History of the Peloponnesian War

Thucydides

Thucydides, Vol. 1-4. Smith, Charles Foster, translator. London and Cambridge, MA: Heinemann and Harvard University Press, 1919-1923.

On the way back as he sailed along the coast he put in at Notium, the port of the Colophonians, where the Colophonians had settled when the upper town had been taken by Itamenes and the barbarians,[*](ie. the Persians. Itamenes is otherwise unknown.) who had been called in on account of party discord by one of the factions. And this place had been taken about the time when the second Peloponnesian invasion of Attica was made.[*](In the spring of 43 B.C.)

Now those who had fled for refuge to Notium and settled there again fell into sedition.

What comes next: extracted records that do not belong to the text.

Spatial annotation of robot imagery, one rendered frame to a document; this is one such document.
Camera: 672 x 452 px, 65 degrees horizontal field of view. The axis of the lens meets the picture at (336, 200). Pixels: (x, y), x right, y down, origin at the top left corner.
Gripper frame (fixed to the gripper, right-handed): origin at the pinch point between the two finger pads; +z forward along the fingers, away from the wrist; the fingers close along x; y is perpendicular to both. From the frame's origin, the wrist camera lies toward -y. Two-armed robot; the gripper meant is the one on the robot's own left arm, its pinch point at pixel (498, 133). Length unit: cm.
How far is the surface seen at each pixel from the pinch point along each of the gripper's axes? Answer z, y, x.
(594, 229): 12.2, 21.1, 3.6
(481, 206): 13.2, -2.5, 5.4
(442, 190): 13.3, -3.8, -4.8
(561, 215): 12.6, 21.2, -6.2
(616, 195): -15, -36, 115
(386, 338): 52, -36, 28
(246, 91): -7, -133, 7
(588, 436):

One party called in mercenaries, both Arcadian and barbarian, whom they had obtained from Pissuthnes, and kept them in a space walled off from the rest of the city, and the Colophonians from the upper town who were in sympathy with the Persians joined them there and were admitted to citizenship;

the other party had secretly made their escape, and, being now in exile, called in Paches. And he summoned Hippias, the commander of the Arcadians in the fortified quarter, to a conference, on condition that if his proposals were unsatisfactory he would restore him safe and sound to the fortress. But when Hippias came out to him, he kept him under guard but unfettered while he himself made a sudden and unexpected attack upon the fortress, captured it, and put to death all the Arcadians and barbarians that were in it. As for Hippias, he afterward took him into the fortress just as he had agreed to do, and as soon as he was inside seized him and shot him down.

He then delivered Notium to the Colophonians, excepting, however, the Persian sympathizers. The Athenians afterwards sent a commission and recolonized Notium, giving it their own institutions, after they had first brought together all the Colophonians from cities where any of them were to be found.